Pouco mais de um ano depois de Silvio, em que o apresentador, falecido pouco antes da estreia, era interpretado por Rodrigo Faro, chega um novo filme sobre essa figura lendária da televisão brasileira, Silvio Santos Vem Aí, agora protagonizado por Leandro Hassum. Apesar do orçamento visivelmente maior do que o longa anterior, este comete basicamente os mesmos erros, o de transformar o personagem numa caricatura da figura real sem nunca conseguir encontrar uma dimensão humana.
Hassum, conhecido por seus trabalhos na comédia, encarna o Silvio Santos conhecido da televisão, com seus trejeitos, sua fala empostada e suas piadas de sempre. O roteiro de Paulo Cursino usa como pretexto o lançamento da candidatura do apresentador a presidente em 1989, mesmo ano em que Fernando Collor e Luiz Inácio Lula da Silva dominavam as pesquisas. A poucos dias do primeiro turno, o apresentador resolve se candidatar, substituindo Marcondes Gadelha, pelo PMB, Partido Municipalista Brasileiro.
Com a necessidade de fazer uma campanha às pressas, o marqueteiro chefe (Marcelo Laham) delega a uma jovem da equipe, Marilia (Manu Gavassi), acompanhar o candidato o tempo todo, para melhor conhecê-lo e assim poderem fazer a campanha, preparando uma estratégia contra os possíveis ataques dos concorrentes, uma vez que Silvio mostrava reais chances de ser eleito.
Esse ponto de partida daria ao filme a chance de explorar o que há de mais humano por trás do “homem do Baú”, mas não há muito interesse aqui a não ser ressaltar tudo o que já se sabe, envernizando a figura com toque de quase santo – não há pecados na vida do Silvio do filme, sempre apresentado como muito idôneo e correto.

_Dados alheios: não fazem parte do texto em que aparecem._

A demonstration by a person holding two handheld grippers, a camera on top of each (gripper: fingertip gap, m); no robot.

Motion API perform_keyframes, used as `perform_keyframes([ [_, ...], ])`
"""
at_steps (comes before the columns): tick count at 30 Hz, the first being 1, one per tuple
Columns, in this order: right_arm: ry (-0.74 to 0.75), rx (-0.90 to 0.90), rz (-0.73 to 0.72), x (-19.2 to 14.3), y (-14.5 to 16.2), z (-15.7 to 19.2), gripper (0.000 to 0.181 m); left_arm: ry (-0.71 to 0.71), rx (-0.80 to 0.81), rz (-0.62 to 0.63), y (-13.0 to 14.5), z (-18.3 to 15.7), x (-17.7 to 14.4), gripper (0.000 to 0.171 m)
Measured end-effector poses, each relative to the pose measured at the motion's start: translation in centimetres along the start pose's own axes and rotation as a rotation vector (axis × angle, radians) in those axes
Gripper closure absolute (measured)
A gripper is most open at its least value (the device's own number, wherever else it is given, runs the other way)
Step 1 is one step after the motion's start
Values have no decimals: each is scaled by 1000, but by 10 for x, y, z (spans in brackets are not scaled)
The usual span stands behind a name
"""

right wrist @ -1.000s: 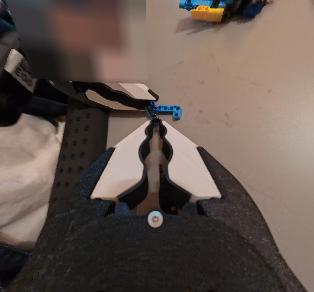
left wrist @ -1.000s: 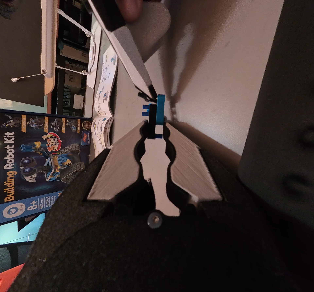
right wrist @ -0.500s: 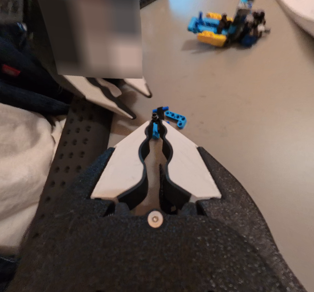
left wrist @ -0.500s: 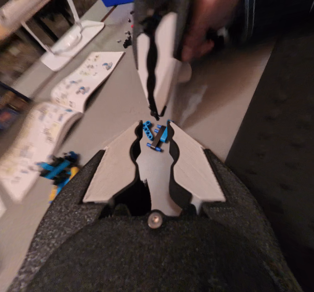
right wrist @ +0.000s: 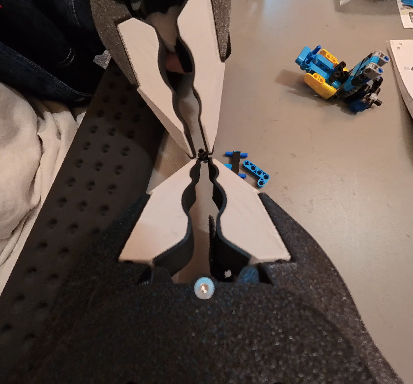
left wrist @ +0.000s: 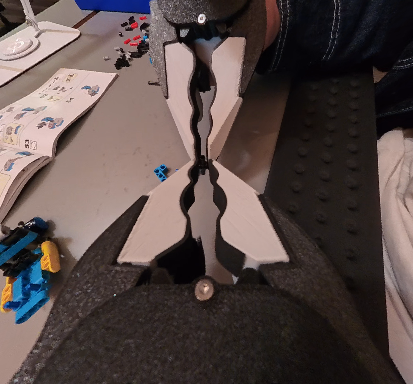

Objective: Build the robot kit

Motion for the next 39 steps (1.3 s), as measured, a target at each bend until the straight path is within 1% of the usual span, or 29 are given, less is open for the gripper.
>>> perform_keyframes([
  [2, 14, -16, 1, -1, 0, -1, 175, -17, 20, -19, -2, 1, 0, 165],
  [4, 47, -39, -6, -3, -1, -4, 175, -35, -7, -42, -4, 6, 0, 166],
  [5, 91, -48, -21, -5, -3, -10, 175, -46, -58, -67, -8, 11, -1, 166],
  [6, 142, -58, -46, -8, -7, -15, 174, -56, -128, -122, -14, 18, -4, 166],
  [8, 278, -77, -94, -17, -18, -30, 169, -79, -325, -300, -35, 37, -18, 166],
  [10, 424, -87, -130, -23, -30, -42, 155, -13, -557, -496, -50, 49, -32, 167],
  [11, 489, -105, -149, -25, -38, -43, 150, 27, -644, -568, -54, 52, -36, 166],
  [13, 672, -159, -176, -35, -53, -49, 151, 129, -786, -684, -59, 55, -42, 167],
  [15, 797, -213, -210, -43, -65, -49, 153, 244, -889, -747, -62, 54, -44, 167],
  [16, 833, -232, -221, -46, -69, -49, 155, 278, -923, -775, -63, 54, -45, 167],
  [17, 835, -254, -222, -45, -71, -46, 155, 310, -941, -792, -64, 54, -46, 167],
  [20, 853, -305, -219, -46, -73, -43, 164, 346, -945, -783, -65, 50, -45, 166],
  [22, 824, -320, -232, -46, -74, -39, 174, 374, -949, -779, -65, 48, -44, 167],
  [26, 778, -347, -211, -46, -72, -36, 175, 434, -978, -743, -64, 46, -42, 166],
  [28, 735, -344, -194, -46, -69, -36, 175, 443, -971, -688, -61, 44, -39, 166],
  [30, 708, -372, -155, -45, -64, -35, 175, 402, -921, -626, -58, 42, -35, 165],
  [32, 701, -456, -108, -42, -61, -32, 175, 377, -877, -578, -56, 39, -31, 164],
  [34, 697, -532, -72, -40, -58, -29, 175, 384, -854, -535, -53, 35, -29, 164],
  [39, 578, -660, -50, -34, -51, -17, 175, 387, -741, -392, -44, 23, -25, 165],
])
Point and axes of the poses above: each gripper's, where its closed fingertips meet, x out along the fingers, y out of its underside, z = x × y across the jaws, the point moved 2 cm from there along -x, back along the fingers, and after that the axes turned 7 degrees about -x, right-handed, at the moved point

Essa hagiografia, sob a direção de Cris D’Amato, segue sem muita inspiração, num filme com mais cara de televisão do que de cinema. Aparecem as figuras esperadas que cercam Silvio, de sua mulher, Iris Abravanel (Regiane Alves), ao ajudante de palco Roque (Guilherme Dourado) e o locutor Lombardi, cujo anonimato é a sacada mais esperta do filme.
Entre tantas coisas mal resolvidas dramaturgicamente no filme – de como a vida do apresentador se materializa em seus programas ou o entra e sai de gente famosa –, o mais estranho é a ausência da famosa música de onde o longa tira seu título. Como os direitos de uso eram muito caros, a saída foi criar uma versão alternativa, com uma melodia parecida e outra letra. O resultado é praticamente um desafio do Qual é a Música?